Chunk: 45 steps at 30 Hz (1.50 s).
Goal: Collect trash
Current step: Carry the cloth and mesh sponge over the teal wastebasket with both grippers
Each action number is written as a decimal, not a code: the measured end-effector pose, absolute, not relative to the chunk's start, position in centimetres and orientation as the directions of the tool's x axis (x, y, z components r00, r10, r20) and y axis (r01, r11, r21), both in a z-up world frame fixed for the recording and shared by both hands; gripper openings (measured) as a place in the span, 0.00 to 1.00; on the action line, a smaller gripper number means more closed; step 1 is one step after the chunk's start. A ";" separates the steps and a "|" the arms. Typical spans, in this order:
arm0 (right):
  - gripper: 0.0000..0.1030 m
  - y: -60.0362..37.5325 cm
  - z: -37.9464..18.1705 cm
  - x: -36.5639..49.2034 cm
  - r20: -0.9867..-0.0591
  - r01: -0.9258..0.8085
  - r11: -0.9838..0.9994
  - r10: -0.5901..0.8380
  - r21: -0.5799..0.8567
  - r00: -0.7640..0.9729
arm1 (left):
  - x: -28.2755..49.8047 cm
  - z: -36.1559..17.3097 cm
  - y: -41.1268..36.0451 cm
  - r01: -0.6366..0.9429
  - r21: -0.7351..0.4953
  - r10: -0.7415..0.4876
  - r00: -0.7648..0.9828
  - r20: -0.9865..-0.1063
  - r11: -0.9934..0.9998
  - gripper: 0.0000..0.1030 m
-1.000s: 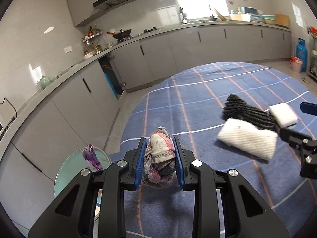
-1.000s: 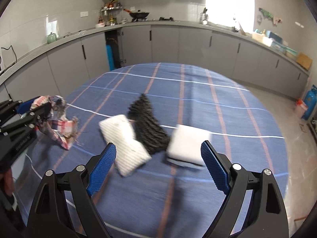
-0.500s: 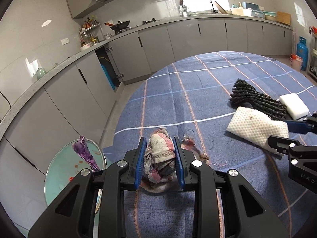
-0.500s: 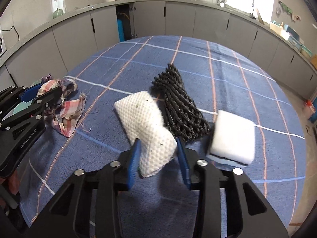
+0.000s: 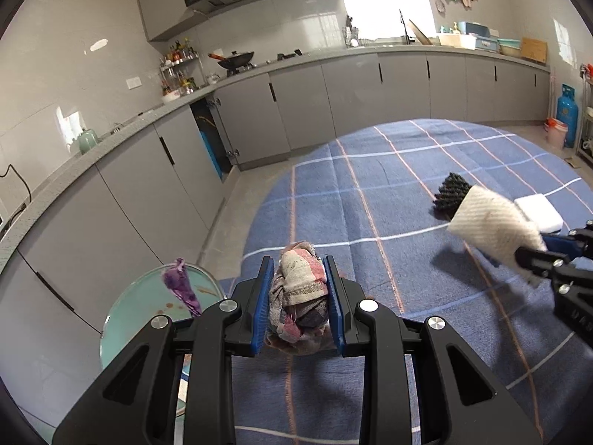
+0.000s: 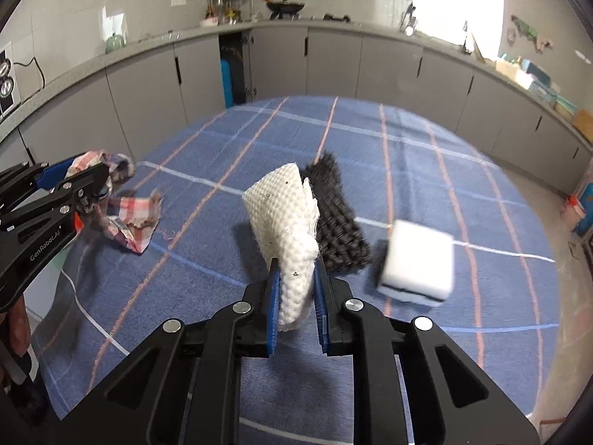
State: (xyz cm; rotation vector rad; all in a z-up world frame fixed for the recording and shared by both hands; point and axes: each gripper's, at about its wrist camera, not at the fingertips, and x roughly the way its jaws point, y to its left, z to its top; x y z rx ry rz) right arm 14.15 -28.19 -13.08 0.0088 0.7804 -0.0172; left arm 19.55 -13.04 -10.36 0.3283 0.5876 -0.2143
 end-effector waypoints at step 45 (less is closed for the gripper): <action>0.17 -17.2 -8.8 17.9 -0.626 -0.197 0.979 0.124 -0.048 0.770 | 20.4 -6.7 0.6 -0.056 0.322 0.213 0.852 -0.478 0.945 0.27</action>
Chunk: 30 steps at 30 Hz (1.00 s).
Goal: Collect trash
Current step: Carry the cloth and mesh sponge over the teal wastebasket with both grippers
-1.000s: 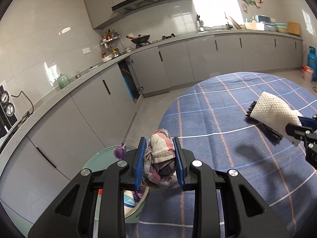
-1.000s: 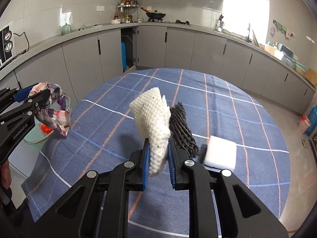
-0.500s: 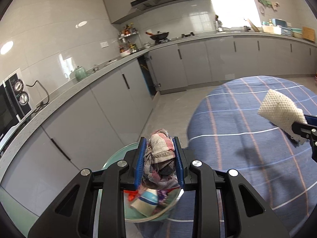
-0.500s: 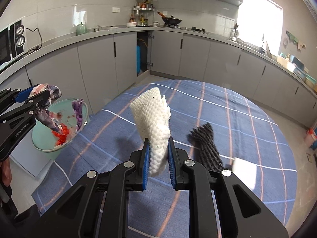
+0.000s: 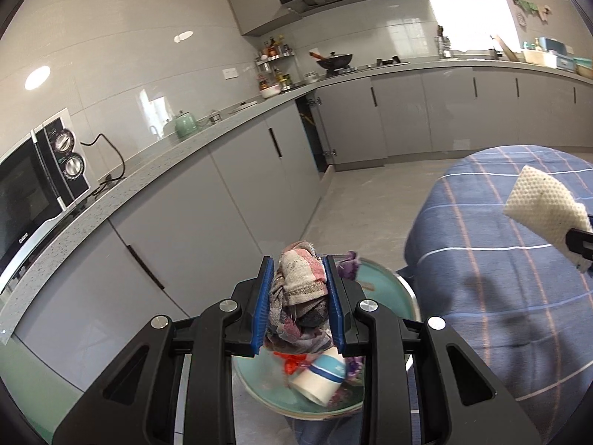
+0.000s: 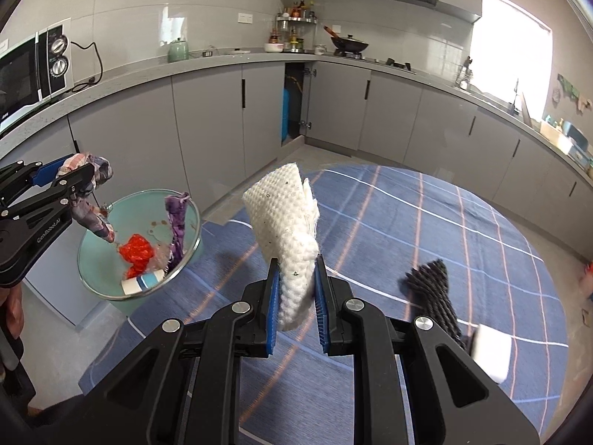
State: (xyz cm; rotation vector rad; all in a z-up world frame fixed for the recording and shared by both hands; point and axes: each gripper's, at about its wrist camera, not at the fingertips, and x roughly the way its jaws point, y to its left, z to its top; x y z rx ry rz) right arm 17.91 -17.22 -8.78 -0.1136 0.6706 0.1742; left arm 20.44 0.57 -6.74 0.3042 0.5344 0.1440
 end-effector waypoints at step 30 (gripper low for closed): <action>0.18 -8.8 -8.8 21.4 -0.636 -0.348 0.936 0.232 -0.060 0.736 | 22.8 -8.0 7.1 -0.192 0.350 0.355 0.795 -0.493 0.917 0.27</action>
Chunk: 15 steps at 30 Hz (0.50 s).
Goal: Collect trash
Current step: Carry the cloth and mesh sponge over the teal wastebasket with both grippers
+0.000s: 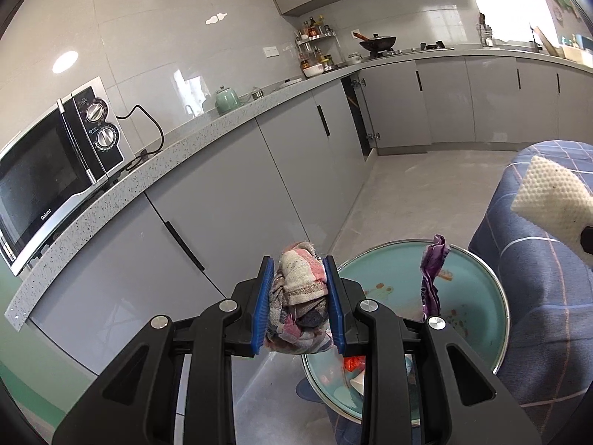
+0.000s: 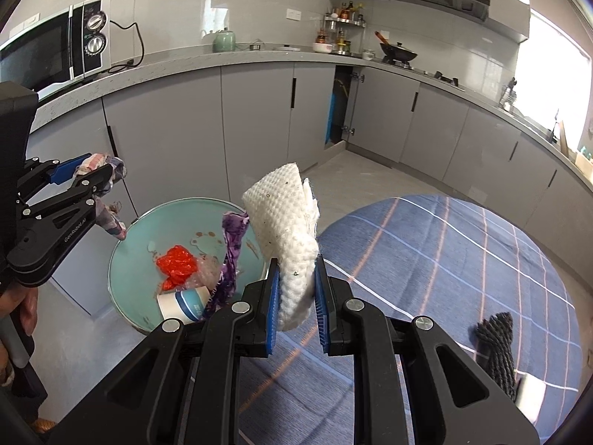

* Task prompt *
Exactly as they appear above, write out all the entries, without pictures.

* Reply to the exercise *
Chunk: 45 steps at 30 Hz (1.50 s).
Goal: Collect trash
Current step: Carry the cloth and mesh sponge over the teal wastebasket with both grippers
Each action number is written as a decimal, not a code: the measured end-effector pose, absolute, not relative to the chunk's start, position in centimetres and orientation as the directions of the tool's x axis (x, y, z components r00, r10, r20) and y axis (r01, r11, r21), both in a z-up world frame fixed for the recording and shared by both hands; gripper openings (measured) as a place in the span, 0.00 to 1.00; on the action line, a smaller gripper number means more closed; step 1 is one step after the chunk's start. A ";" separates the steps and a "|" the arms. Typical spans, in this order:
arm0 (right):
  - gripper: 0.0000..0.1030 m
  - y: -60.0362..37.5325 cm
  - z: -37.9464..18.1705 cm
  - x: -36.5639..49.2034 cm
  - r20: -0.9867..-0.0591
  - r01: -0.9258..0.8085
  - r11: -0.9838..0.9994
  - r10: -0.5901..0.8380
  - r21: -0.5799..0.8567
  - r00: -0.7640..0.9729
arm1 (left):
  - x: -28.2755..49.8047 cm
  - z: -36.1559..17.3097 cm
  - y: -41.1268..36.0451 cm
  - r01: -0.6366..0.9429
  - r21: -0.7351..0.4953
  - r10: -0.7415..0.4876
  - r00: -0.7648..0.9828
  - r20: -0.9865..-0.1063
  - r11: -0.9934..0.9998
  - gripper: 0.0000..0.1030 m
-1.000s: 
-1.000s: 
-0.500s: 
-0.500s: 
+0.000s: 
+0.000s: 
State: (xyz cm; rotation vector rad; all in a z-up world frame fixed for the recording and shared by both hands; point and axes: each gripper's, at about its wrist camera, not at the fingertips, and x roughly the way its jaws point, y to its left, z to its top; x y z rx ry rz) right arm 14.15 -28.19 -13.08 0.0088 0.7804 -0.0172; left arm 19.55 -13.04 -10.36 0.3283 0.5876 -0.2143
 end-effector waypoints at step 45 (less is closed for the gripper): <action>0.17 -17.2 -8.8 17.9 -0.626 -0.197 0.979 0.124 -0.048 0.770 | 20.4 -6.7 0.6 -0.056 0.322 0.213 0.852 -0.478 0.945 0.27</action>
Chunk: 30 steps at 30 Hz (1.00 s).
Goal: Collect trash
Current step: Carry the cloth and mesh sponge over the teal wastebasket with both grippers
-1.000s: 
-1.000s: 
-0.500s: 
-0.500s: 
+0.000s: 
+0.000s: 
State: (xyz cm; rotation vector rad; all in a z-up world frame fixed for the recording and shared by both hands; point and axes: each gripper's, at about its wrist camera, not at the fingertips, and x roughly the way its jaws point, y to its left, z to its top; x y z rx ry rz) right arm 17.91 -17.22 -8.78 -0.1136 0.6706 0.1742; left arm 20.44 0.57 -6.74 0.3042 0.5344 0.1440
 end-effector waypoints at step 30 (gripper low for closed): <action>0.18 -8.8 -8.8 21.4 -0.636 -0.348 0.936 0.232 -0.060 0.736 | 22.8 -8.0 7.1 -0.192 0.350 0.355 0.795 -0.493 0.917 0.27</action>
Chunk: 15 steps at 30 Hz (0.50 s).
Goal: Collect trash
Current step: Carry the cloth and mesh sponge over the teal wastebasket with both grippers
+0.000s: 
+0.000s: 

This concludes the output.